W3C home > Mailing lists > Public > public-urispec@w3.org > October 2014

Re: resolving the URL mess

From: Sam Ruby <rubys@intertwingly.net>
Date: Fri, 03 Oct 2014 07:18:54 -0400
Message-ID: <542E861E.8090906@intertwingly.net>
To: David Sheets <sheets@alum.mit.edu>, Austin William Wright <aaa@bzfx.net>
CC: Larry Masinter <masinter@adobe.com>, "public-urispec@w3.org" <public-urispec@w3.org>, Anne van Kesteren <annevk@annevk.nl>, John Klensin <klensin@jck.com>
On 10/03/2014 06:39 AM, David Sheets wrote:
> On Fri, Oct 3, 2014 at 2:02 AM, Austin William Wright <aaa@bzfx.net> wrote:
>> On Thu, Oct 2, 2014 at 11:07 AM, Sam Ruby <rubys@intertwingly.net> wrote:
>>> On 10/02/2014 06:05 AM, David Sheets wrote:
>>>>> Anne, Dave Thayer, Sam Ruby, John Klensin come to mind…
>>>> I believe that when we have something to show, we should entice them to
>>>> join us.
>>> +1
>>> At the moment, a non-existent spec doesn't solve any problem that I
>>> currently have.  That's not meant to discourage or encourage you to produce
>>> a spec, but merely an agreement that the time that I would get interested is
>>> when you have something to show.
>>> For what it is worth, examples of problem I do have:
>>> 1) Neither RFC 3986 nor RFC 3987 define the content you will find here:
>>> https://url.spec.whatwg.org/#api
>> I'm fully behind a standard IRI/URI parsing interface. Let's just release a
>> spec that's dedicated to a WebIDL interface for representing and performing
>> operations on URIs/IRIs, though. There's no reason it needs to be combined
>> into RFC3986/7, any more than XML/HTML and the DOM API need to be combined.
> A WebIDL interface for URI manipulation would certainly be desirable
> but I'm uncertain if it should be within the scope of this group.
> Specifically, I worry that attempting to define a WebIDL interface
> before having a specification covering the existing and aspirational
> behavior of deployed systems may lead us astray. I think a WebIDL
> interface need not be bundled with a specification of the functions on
> URI strings and their interpretation, as you say.
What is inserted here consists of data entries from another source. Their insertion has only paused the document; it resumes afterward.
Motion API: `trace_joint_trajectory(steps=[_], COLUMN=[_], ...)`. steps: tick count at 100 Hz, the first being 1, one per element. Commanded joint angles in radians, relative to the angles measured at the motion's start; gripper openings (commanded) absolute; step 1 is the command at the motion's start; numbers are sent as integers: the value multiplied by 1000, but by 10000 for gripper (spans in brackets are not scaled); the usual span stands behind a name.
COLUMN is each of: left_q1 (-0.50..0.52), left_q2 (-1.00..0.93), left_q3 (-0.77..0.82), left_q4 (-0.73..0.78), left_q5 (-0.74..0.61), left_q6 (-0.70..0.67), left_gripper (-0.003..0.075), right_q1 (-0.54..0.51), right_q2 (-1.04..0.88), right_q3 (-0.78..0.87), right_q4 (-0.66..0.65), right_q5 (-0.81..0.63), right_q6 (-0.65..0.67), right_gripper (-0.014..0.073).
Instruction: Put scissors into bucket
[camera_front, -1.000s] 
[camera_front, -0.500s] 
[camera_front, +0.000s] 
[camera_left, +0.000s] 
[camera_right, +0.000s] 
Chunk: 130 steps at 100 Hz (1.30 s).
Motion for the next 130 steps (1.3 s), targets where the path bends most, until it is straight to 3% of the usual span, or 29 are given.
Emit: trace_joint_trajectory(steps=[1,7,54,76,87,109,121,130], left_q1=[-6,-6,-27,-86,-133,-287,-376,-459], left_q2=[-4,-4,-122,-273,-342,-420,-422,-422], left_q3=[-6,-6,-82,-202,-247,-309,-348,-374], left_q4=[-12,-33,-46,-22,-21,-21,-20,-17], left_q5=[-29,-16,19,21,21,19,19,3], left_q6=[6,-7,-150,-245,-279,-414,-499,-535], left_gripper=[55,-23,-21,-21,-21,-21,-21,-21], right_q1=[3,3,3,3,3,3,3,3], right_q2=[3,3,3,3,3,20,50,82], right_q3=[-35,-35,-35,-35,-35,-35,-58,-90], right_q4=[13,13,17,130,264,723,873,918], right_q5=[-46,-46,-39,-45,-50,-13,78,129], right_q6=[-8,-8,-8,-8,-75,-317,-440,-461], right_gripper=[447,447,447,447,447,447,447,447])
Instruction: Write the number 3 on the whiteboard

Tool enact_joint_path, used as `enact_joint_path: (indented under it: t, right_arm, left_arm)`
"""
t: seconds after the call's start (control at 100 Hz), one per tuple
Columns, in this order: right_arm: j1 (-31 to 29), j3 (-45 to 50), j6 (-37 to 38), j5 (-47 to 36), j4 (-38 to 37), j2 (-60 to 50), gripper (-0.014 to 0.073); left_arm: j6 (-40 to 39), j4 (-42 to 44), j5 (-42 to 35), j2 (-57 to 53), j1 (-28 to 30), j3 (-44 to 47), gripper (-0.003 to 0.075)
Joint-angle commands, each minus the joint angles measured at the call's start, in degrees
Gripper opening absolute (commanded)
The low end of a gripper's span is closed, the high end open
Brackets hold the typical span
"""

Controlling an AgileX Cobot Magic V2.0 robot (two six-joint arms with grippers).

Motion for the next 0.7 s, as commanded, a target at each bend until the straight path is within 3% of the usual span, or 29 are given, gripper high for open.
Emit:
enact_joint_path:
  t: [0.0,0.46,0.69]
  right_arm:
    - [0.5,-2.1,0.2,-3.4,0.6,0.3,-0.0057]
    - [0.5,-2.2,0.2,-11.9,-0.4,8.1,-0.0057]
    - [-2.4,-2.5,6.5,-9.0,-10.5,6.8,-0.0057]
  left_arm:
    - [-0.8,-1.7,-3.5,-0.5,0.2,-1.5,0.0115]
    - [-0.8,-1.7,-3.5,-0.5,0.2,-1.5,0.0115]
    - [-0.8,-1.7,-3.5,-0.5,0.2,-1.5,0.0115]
Understood, but be aware that unless that work is done, that makes this 
effort less relevant to me.

The HTML specification is going to reference a specification for link 
and anchor href manipulation, and manipulation includes parsing and 
serialization.  Those rules, in turn need to be consistent with how user 
agents actually parse things purported to be links in the wild.

I don't care if those links are called URIs or URLs.  I do care that the 
spec that the HTML specification references defines the interface in 
terms that web browsers implement, and frameworks like node.js emulate.

Certainly, that work could be layered on top of the work defined of the 
work envisioned here.  But only if the rules defined here are compatible.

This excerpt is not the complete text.